# arqe - Abstract Relational Query Engine #

General purpose engine for making anything available through a relational query interface.

Provides:
 - A query engine that handles parsing, planning, and execution.
 - A pretty easy API for mounting your own custom tables into the system.
 - Standard tables for things like accessing the filesystem, network, caching, etc.

Current project status: Not ready to use in any useful way yet.

TODO: Planning to add some brief usage examples here.

# Inspirations and Influences #

 - Relational tables over foreign data: [OSQuery](https://osquery.io/), [SQL foreign data wrappers](https://wiki.postgresql.org/wiki/Foreign_data_wrappers), and others.
 - Codd's relational model of data
 - [The Third Manifesto](https://www.dcs.warwick.ac.uk/~hugh/TTM/DTATRM.pdf)
 - ["Compilers are databases"](https://www.youtube.com/watch?v=WxyyJyB_Ssc) - Martin Odersky

# Goals #

 - Unify and simpify the modern application development process.
 - Store code as structured relational data.
 - Unified database for all the metadata around code: configs, feature flags,
   branching, versioning, a/b traffic splitting, etc.
 - Eliminate the "build step" as we know it, instead have a single fluid system that
   understands stages.
 - Functional-reactive database with efficient change propogation.
 - Enable amazing developer dashboards and tools.

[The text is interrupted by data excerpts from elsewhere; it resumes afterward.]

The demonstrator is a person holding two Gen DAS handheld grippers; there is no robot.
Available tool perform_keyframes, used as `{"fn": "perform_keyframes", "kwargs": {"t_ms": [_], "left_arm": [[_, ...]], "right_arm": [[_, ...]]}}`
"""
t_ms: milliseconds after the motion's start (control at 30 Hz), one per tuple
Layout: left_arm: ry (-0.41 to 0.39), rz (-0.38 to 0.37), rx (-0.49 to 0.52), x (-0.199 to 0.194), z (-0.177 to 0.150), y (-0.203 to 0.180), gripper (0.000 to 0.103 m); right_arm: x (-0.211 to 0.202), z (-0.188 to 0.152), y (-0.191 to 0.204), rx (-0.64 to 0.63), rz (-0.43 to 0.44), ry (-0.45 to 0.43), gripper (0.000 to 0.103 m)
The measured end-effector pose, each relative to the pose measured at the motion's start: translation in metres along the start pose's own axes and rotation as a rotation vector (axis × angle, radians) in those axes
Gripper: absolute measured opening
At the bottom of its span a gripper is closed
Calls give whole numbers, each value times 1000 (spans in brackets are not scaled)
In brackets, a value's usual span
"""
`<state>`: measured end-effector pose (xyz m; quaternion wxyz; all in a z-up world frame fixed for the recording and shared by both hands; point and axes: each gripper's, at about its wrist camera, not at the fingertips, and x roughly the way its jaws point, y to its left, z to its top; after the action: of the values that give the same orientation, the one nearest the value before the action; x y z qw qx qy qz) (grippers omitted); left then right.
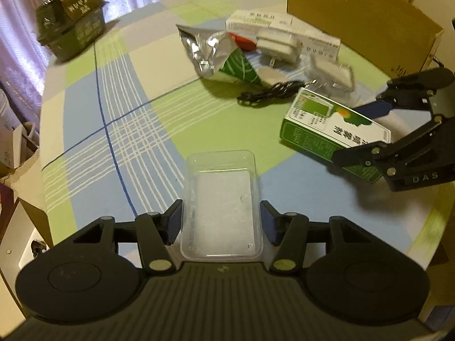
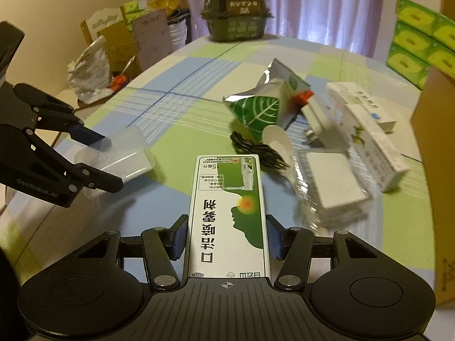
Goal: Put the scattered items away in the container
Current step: 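Carry the tray and green box into the cardboard box and open both tools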
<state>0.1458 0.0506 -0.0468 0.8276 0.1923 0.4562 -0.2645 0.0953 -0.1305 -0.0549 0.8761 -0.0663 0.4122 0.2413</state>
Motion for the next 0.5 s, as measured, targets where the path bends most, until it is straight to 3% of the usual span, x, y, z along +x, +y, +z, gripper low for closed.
{"fn": "perform_keyframes", "kwargs": {"t_ms": [267,500], "left_arm": [[-71,4,15,-44,24,-47,52],[-168,-71,67,-64,89,-121,52]], "right_arm": [[-78,-11,-23,55,-47,-114,58],[-161,-1,-88,128,-183,-251,58]]}}
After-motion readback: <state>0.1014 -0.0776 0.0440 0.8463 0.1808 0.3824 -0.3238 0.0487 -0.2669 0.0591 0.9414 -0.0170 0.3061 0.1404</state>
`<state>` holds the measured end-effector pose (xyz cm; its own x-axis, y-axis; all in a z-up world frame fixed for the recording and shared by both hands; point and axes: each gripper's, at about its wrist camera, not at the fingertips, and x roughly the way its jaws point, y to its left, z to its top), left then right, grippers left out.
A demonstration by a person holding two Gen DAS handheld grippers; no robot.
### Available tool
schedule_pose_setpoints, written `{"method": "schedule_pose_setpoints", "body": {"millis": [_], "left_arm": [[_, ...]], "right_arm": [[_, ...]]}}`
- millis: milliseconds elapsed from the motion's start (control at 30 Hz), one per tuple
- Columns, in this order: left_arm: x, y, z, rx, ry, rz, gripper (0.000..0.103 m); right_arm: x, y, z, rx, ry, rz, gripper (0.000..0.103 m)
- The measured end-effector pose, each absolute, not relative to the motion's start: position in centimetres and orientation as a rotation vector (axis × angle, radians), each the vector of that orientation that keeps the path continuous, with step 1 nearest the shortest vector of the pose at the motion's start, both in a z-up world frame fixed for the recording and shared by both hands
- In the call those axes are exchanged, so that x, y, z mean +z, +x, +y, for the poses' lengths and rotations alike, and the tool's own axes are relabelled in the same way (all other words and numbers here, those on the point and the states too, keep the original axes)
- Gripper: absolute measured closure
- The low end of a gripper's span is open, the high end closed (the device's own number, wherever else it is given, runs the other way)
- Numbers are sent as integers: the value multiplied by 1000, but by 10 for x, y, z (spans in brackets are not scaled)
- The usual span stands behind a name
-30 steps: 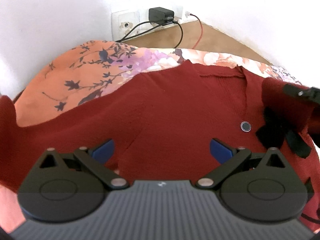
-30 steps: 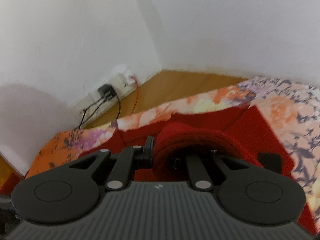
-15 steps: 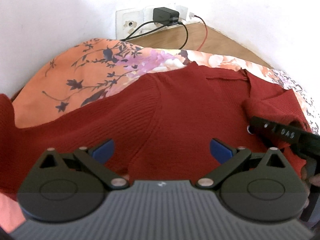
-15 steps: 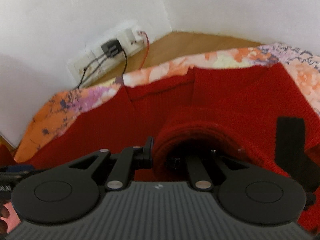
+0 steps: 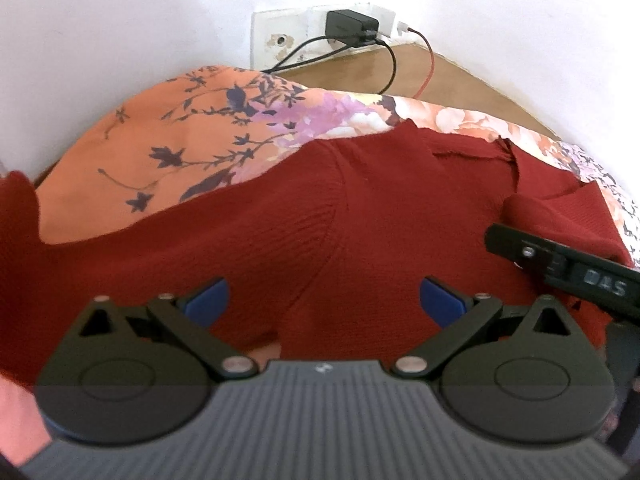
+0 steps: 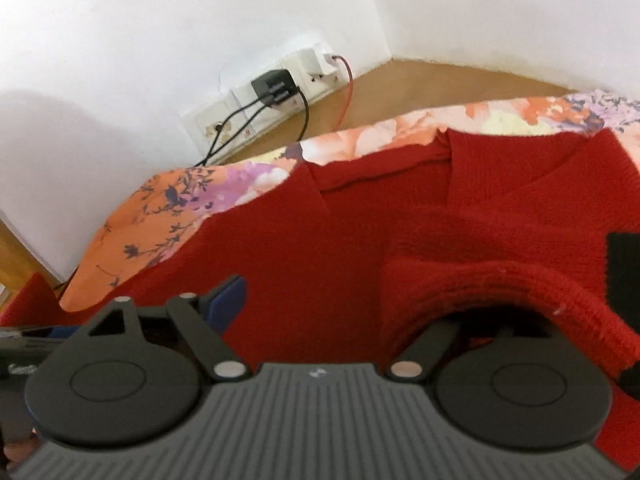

### Elaboration on: Unified system for code metadata ###

With modern practices, a typical software product is a combination of a few things:

 - The source code
 - Configuration data
 - Versioning / deployment state

Each of these pieces of data can vary across multiple dimensions:

 - Source code varies across branches.
 - Configration varies across environments or branches.
 - Versioning state has different styles of how it changes, such as canary or blue/green
   deployments.
 - Additionally there can be per-user code or configuration changes, also called
   traffic splitting or A/B testing.

Within that there's some finer-grained breakdowns. Configuration can be divided up
into "slow-changing" data (such as deployed XML / YAML files) or "fast-changing" (such
as feature flags / feature toggles).

The old fashioned perspective is to think of just the source code as "the program", and
everything else is a less significant detail. But increasingly, we're realizing that the
real "program" is the amalgamation of everything listed above. Especially with the
popularity of microservices, where versioning / deployment effects become a lot more
significant, we're finding that the program running on our desk is a distant representation
of the experience that our users get.

So the problem statement is:

 1) The boundaries between those various systems is poorly defined. For example it's fuzzy
    on whether a piece of data should live in code versus configuration.
 2) A lot of these systems have similar capabilities, the common thread is that some data
    varies across some dimensions. But typically those systems are implemented with completely
    different technologies which leads to a lot of complexity and duplicate effort.

So this project tries to solve the problem by implementing a single database layer that
stores everything mentioned above. A defining feature in this system is that any piece 
of data can vary across multiple dimensions. The dimensions might be: branches, environments,
data centers, canaries, traffic splits.

# Elaboration on: Removing the build system as we know it #

Typical software projects have another duplication of effort - using completely different
technologies for the build process compared to the application itself. This means we have
roughly double the toolset to manage. And, it leads to awkward situations where we might
want to move a certain task from build-time to runtime, or vice-versa, but it's not as easy as
it should be.

 - If we want the system to be more "live", where we can change anything and see the results
   quickly, then we need to move tasks from build-time to runtime. Potentially the entire
   application might need to rebuild while we're running it.
 - If we want to have good runtime performance, we often need to move tasks from runtime
   to build-time. A specific example in the web world is taking client-side HTML rendering
   and moving to happen ahead of time on the server (SSR).

With Arqe we're hoping to build a single unified system for managing data. For each data query,
the system could understand whether it can be performed at build-time versus runtime. And 
since it's a reified attribute, we could add more build stages as needed. Then the system
knows enough that it can efficiently pregenerate any arbitrary derived data for a certain stage.